Now, this is what I call a tall story...
Lucian of Samosata (c. 120 - c. 200) was born in the Roman province of Syria. His mother tongue was probably some form of Aramaic, but he wrote his works in a Greek influenced by the Attic classics. He was a rhetorician, a philosopher of sorts and, after the age of approximately 40, a man of letters, writing in a form of his own making - a kind of comedic dialogue meant to be read instead of performed, though he did travel around reading his dialogues to audiences (after all, a man must eat). Lucian had a real interest in philosophy, but the Hermotimos was his farewell to philosophy.
Thereafter, he developed his comedic dialogues and viewed himself as a writer, though many of these dialogues do involve philosophy one way or another. However, he also wrote this story - A True Story - whose truth he flatly denies.
Some fifteen hundred years before Swift, Lucian has his heroes fly to islands in the sky, participate in a war between the inhabitants of the moon and those of the sun, and then get swallowed by a whale who wouldn't even have noticed Jonah's miniscule fishy-wishy.
But then it gets good.
The heroes land at the Isle of the Blessed, where Homer and Ulysses and Achilles live with Socrates and his crowd of beautiful boys.
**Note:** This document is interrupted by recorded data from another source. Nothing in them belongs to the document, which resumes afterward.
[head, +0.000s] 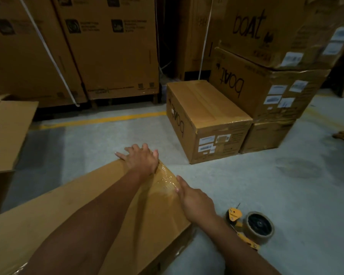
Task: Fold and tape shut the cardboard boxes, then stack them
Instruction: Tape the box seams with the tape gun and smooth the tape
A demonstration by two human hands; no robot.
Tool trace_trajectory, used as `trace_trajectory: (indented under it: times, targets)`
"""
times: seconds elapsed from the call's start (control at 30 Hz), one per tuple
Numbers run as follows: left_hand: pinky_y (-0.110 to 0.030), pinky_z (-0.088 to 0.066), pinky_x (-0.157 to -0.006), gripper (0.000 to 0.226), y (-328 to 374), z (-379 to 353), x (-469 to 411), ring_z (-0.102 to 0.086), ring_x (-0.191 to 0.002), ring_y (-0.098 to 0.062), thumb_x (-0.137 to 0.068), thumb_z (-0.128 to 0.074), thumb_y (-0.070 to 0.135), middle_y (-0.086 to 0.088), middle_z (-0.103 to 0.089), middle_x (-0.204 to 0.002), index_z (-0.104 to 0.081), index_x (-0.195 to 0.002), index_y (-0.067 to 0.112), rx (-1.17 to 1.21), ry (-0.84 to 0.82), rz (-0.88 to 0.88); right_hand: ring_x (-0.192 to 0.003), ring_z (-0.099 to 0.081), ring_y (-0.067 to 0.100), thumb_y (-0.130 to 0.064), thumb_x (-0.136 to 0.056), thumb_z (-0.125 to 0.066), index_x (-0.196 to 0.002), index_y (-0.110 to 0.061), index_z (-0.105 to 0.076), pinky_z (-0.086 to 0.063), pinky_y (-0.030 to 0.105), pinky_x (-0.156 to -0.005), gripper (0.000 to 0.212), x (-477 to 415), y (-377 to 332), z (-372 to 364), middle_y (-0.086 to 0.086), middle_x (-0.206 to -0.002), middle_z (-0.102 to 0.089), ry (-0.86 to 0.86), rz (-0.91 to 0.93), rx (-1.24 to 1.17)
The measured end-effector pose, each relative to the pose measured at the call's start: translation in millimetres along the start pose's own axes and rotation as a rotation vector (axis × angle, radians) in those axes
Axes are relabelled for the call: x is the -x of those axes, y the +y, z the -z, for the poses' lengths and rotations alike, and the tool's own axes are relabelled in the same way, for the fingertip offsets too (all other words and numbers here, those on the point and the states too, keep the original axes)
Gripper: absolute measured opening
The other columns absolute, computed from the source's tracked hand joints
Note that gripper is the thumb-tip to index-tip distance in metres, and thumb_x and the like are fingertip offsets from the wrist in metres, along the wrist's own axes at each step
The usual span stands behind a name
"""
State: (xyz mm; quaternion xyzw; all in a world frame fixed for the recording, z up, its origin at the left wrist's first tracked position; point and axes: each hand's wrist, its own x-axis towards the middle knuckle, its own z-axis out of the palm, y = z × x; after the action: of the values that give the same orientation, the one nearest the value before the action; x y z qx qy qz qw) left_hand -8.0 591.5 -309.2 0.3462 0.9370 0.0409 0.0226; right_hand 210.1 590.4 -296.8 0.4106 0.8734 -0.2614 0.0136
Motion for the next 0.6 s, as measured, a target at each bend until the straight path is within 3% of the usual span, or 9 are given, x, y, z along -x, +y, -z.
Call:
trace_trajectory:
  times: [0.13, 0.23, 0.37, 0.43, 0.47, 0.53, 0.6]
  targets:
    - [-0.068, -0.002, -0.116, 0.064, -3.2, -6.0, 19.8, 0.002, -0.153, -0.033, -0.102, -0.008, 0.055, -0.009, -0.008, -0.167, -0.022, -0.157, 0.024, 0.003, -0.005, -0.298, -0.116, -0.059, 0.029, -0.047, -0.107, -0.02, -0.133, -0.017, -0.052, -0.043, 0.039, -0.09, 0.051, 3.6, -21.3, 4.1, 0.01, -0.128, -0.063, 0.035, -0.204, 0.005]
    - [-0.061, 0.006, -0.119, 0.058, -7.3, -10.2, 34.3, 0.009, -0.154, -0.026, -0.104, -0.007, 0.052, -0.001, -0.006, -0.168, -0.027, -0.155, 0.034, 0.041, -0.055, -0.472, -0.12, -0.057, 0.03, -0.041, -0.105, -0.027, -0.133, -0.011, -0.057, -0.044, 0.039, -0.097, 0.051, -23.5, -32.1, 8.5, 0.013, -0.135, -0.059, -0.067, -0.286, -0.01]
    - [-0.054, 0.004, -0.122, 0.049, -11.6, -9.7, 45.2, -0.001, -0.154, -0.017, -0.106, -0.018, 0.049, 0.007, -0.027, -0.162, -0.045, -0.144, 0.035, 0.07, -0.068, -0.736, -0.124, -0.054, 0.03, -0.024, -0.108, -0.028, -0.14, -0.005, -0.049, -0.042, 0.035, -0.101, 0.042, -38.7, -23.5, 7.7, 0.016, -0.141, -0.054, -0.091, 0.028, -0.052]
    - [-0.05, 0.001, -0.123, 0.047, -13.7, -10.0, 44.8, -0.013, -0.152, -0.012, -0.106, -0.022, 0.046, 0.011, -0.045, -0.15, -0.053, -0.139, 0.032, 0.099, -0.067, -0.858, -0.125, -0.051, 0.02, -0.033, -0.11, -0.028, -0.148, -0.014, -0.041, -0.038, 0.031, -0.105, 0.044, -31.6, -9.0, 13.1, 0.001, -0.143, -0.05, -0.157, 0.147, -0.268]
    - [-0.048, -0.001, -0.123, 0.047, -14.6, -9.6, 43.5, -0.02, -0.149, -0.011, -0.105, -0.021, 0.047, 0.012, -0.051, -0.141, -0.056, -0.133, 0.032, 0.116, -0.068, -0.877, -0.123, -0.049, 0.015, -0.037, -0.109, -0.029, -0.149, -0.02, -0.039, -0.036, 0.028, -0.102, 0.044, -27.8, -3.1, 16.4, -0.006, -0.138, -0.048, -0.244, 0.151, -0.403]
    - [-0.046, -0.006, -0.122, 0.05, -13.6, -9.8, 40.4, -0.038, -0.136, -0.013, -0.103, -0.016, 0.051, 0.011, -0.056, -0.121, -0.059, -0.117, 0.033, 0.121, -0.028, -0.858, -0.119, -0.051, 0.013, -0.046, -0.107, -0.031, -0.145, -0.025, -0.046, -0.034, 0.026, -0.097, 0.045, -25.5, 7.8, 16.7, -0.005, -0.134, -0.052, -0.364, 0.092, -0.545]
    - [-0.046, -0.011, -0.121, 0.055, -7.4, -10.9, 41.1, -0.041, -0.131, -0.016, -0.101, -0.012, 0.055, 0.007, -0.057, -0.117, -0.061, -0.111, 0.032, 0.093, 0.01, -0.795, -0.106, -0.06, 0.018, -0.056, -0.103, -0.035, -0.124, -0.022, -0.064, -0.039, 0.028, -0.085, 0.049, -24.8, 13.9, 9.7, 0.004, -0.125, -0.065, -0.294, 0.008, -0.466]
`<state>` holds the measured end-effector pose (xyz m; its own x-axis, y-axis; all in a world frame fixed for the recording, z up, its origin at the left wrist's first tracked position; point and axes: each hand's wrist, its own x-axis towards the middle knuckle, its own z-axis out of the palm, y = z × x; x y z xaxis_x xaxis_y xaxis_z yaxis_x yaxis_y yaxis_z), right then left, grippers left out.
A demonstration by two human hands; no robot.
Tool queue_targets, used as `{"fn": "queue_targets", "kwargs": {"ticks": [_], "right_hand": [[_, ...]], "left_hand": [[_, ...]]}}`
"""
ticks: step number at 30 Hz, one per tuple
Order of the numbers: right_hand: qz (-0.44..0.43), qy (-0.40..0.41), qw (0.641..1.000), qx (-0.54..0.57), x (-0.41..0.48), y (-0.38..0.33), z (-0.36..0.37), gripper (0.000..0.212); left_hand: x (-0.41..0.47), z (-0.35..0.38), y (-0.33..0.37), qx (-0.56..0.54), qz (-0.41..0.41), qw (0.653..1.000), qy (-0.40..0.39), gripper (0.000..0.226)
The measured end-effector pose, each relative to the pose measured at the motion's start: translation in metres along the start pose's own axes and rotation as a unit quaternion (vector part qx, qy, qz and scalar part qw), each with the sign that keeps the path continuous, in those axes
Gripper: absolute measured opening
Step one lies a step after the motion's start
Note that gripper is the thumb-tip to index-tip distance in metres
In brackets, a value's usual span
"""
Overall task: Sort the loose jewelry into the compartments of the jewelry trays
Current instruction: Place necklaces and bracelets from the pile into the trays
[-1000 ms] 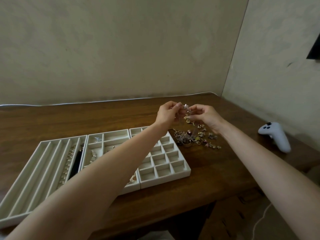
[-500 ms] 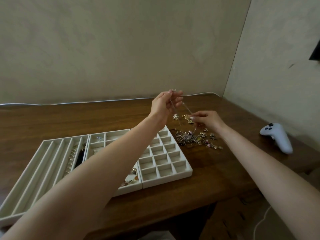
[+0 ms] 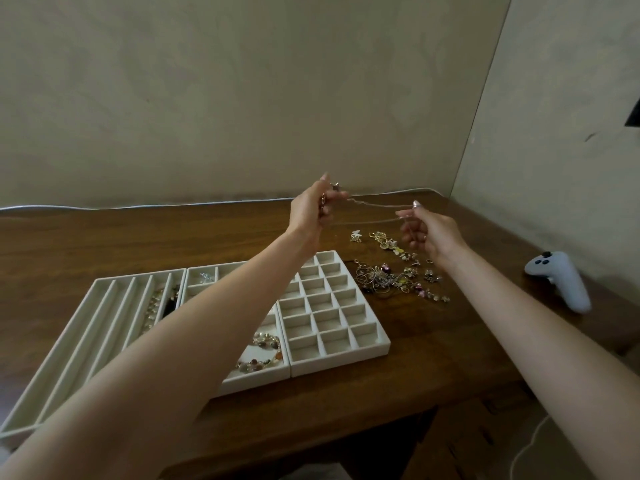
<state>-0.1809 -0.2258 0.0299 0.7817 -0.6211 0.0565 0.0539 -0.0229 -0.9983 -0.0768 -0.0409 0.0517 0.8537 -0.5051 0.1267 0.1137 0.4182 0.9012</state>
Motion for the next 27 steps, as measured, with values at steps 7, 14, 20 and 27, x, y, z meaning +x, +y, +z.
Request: {"fn": "queue_targets", "kwargs": {"ticks": [7,14,20,27], "right_hand": [[-0.009,-0.052,0.994,0.096,0.000,-0.016,0.017,0.029],[-0.014,-0.068,0.992,0.108,-0.003,-0.032,0.049,0.028],[-0.019,-0.066,0.994,0.079,-0.002,-0.031,0.076,0.020],[-0.009,-0.122,0.992,0.022,-0.004,-0.030,0.123,0.020]], "left_hand": [[-0.006,-0.013,-0.002,0.088,-0.010,0.995,0.038,0.017],[-0.010,-0.037,0.005,-0.072,-0.038,0.996,0.030,0.025],[-0.016,-0.078,0.017,-0.098,-0.019,0.995,0.031,0.019],[-0.042,-0.133,0.045,0.171,0.000,0.984,0.059,0.029]]}}
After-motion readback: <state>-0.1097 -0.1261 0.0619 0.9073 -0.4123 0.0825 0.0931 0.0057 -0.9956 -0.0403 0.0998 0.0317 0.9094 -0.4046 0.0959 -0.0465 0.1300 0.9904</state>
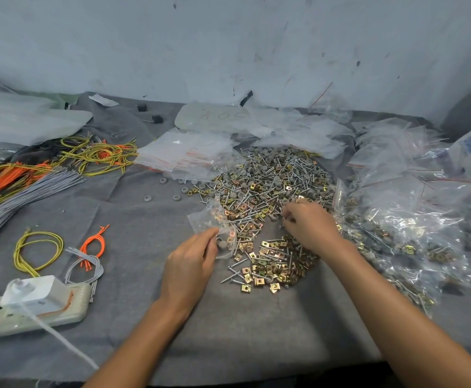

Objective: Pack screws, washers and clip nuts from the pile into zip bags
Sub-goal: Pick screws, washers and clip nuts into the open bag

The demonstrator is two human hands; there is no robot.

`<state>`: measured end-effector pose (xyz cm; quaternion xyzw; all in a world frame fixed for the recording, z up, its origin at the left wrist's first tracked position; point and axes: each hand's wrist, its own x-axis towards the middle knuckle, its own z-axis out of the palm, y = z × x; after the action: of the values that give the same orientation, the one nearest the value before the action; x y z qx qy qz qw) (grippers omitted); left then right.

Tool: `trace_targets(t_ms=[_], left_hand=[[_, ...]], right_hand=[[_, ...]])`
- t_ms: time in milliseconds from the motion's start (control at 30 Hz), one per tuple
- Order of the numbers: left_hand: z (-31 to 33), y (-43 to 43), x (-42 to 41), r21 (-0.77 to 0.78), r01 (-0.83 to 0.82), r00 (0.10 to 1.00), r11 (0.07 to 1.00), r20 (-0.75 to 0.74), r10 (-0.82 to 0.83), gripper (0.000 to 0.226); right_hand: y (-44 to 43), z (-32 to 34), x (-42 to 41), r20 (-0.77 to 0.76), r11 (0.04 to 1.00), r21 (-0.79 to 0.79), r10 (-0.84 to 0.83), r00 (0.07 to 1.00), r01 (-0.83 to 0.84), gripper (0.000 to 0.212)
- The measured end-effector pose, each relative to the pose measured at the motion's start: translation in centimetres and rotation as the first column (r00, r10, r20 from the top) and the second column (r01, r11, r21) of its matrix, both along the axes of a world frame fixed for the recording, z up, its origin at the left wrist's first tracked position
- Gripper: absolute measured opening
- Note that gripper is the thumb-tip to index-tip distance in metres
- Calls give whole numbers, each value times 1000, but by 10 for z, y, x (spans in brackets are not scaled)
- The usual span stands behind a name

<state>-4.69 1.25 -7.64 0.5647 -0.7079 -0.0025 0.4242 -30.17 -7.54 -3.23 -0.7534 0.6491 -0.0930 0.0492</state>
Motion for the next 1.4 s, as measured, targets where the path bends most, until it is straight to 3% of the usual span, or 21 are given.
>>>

Prominent among the missing: Plato (in his own private Utopia), all of the Stoics (still climbing the mountain of Virtue), all of the Academics (unable to admit the truth of the Isle), etc. Pythagoras and Empedocles are present, though in a rather unfortunate state. Lucian manages to interview Homer, who clears up all of the controversies about Homeric literature...Priceless.
But the heroes had to leave because they were still living. Lucian is not happy about leaving, of course, but he is assured that he will perish soon enough and that, as long as he "abstain[s] from stirring fire with a knife, from lupines and from the society of boys over eighteen" he could expect to return to an honored seat at the banquets on the Isle of the Blessed.
In this inverted Divine Comedy our heroes return to the living but must first pass the isles where the evil are punished. Naturally, they land on one of them, and we are treated to Lucian's version of Hell. Not unexpectedly, the worst torments are reserved for those who lie and who present false histories.(*)
Continuing the long voyage back to Earth, they come to the Isle of Dreams, where Lucian puffs with pride that he can be the first to supplement Homer's vague description with details... And so it goes, island after improbable island until a storm takes them and dashes them onto a real shore. Ah, but not yet the right shore...
I don't know why the words "science fiction" are brought into play when discussing this text - is Gulliver's Travels science fiction? Not a bit of it. Like Gulliver's Travels Lucian's text is a satirical fantasy, though of a more modest scope. And, like Gulliver's Travels, it is quite entertaining. I wonder if Swift had read Lucian's story.
[Read in the translation by H.W. Fowler and F.G. Fowler from 1905:
which is available gratis online.]
(*) Earlier in the text Herodotus and a number of the less famous fabulists historians have their legs thoroughly pulled.